It has been discovered that an aqueous dispersion of polymer particles comprising structural units of an acrylate monomer and the siloxane-acrylate monomer of formula I can be achieved at a solids content in the range of from 30, preferably from 35, and most preferably from 38 weight percent, to 55, preferably to 50, and most preferably to 45 weight percent, with at least 70 mole percent, preferably at least 80 mole percent, more preferably at least 90 mole percent, and most preferably quantitative incorporation, as determined using ¹H NMR spectroscopy as described herein, of the siloxane acrylate monomer into the latex polymer particles. Consequently, the dispersion preferably comprises not greater than 1000 ppm, more preferably not greater than 500 ppm, more preferably not greater than 100 ppm, and most preferably not greater than 30 ppm of residual unreacted monomer. It is also preferred that the amount of coagulum (gel) generated is not greater than 10000 ppm, more preferably not greater than 7600 ppm, and most preferably not greater than 5000 ppm. Preferably, the amount of residual monomer is not greater than 1000 ppm and the amount of gel generated is not greater than 10000 ppm. Coagulum concentration is determined by isolating the residuum by filtration of the composition through successive stainless steel mesh screens of pore sizes 150 μm and 40 μm; thus, by inference, the coagulum has a particle size of >40 μm.

Particle Sizing Method

Particle sizes were measured using a Malvern Zetasizer Nano ZS90, which measures Z-average particle size (D_z) using dynamic light scattering (DLS) at a scattering angle of 90° using Zetasizer software version 7.11. A drop of the sample dispersion was diluted using an aqueous solution of MilliQ water (18.2 MΩ.cm at 25 ° C.) to achieve a particle count in the range of 200-400 thousand counts/s (Kcps). Particle size measurements were carried using instrument's particle sizing method and D_z, was computed by the software. D_z, is also known as the intensity-based harmonic mean average particle size and expressed as;

$D_z=\frac{\sum S_i}{\sum \left(S_i/D_i\right)}$

Here, S_i is scattered intensity from particle i with diameter D_i, Detailed D_z, calculations are described in ISO 22412:2017 (Particle size analysis - Dynamic light scattering (DLS)).

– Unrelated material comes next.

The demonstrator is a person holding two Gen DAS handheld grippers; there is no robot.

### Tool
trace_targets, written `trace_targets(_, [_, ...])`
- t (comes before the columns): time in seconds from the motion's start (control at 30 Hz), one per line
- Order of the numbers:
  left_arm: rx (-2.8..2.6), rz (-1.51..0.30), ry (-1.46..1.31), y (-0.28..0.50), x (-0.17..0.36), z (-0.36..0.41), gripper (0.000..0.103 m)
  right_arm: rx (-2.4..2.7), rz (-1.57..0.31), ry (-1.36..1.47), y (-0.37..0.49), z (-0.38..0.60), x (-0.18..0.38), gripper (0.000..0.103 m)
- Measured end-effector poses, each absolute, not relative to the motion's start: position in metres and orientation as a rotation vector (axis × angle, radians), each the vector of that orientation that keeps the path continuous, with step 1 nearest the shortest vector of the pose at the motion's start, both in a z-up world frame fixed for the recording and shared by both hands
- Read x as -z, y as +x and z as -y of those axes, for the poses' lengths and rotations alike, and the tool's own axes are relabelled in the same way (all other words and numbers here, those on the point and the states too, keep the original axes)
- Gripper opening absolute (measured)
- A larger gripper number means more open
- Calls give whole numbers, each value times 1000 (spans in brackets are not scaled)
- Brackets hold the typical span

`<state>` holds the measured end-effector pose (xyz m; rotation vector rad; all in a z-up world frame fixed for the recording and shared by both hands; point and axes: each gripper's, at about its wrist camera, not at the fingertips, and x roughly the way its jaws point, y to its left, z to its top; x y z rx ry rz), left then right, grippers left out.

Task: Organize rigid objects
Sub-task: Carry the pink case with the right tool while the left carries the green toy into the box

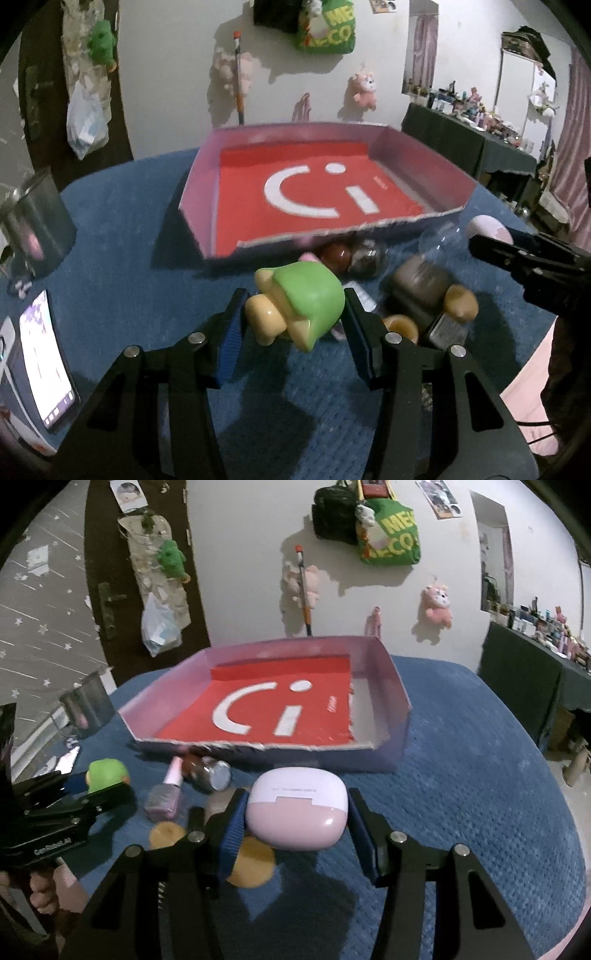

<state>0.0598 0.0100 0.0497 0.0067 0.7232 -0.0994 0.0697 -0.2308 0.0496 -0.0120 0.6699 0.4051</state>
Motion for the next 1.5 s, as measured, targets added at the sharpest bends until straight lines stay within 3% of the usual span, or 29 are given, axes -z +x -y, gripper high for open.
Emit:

Incorporation and Hydrolysis of Silicone-Containing Monomer NMR Spectroscopic Method

The process to determine % incorporation of silicone monomer is as follows. A sample was diluted in water ˜10X with a known mass of deionized water, placed into an LDPE centrifuge tube and spun at 100 k for 20 min. The supernatant was removed from the tube and the solid polymer at the bottom of the tube was rinsed copiously with deionized water. The spun-down polymer sample remaining in the centrifuge tube was dried at room temperature for 48 h. A known mass of polymer sample was dissolved in ˜2-5 mL of CHC1₃ and ¹H NMR spectroscopy was performed using a Bruker 300 MHz NMR. Spectra acquired were an average of 32 scans with a relaxation delay of 10 s. The ratio of the integration value of the siloxane peak (˜0.0-0.1 ppm) and the integration values of the butyl acrylate (3.7 -4.1 ppm, -(C=O)-CH₂-) and methyl methacrylate sidechain peaks (3.4-3.6 ppm, -CH₃) was used to compute the composition of the sample (all chemical shifts relative to the residual protons of CDC1₃ at 7.26 ppm), and these values were compared to the monomer emulsion (ME) composition in order to estimate the overall % incorporation of silicone-containing monomer.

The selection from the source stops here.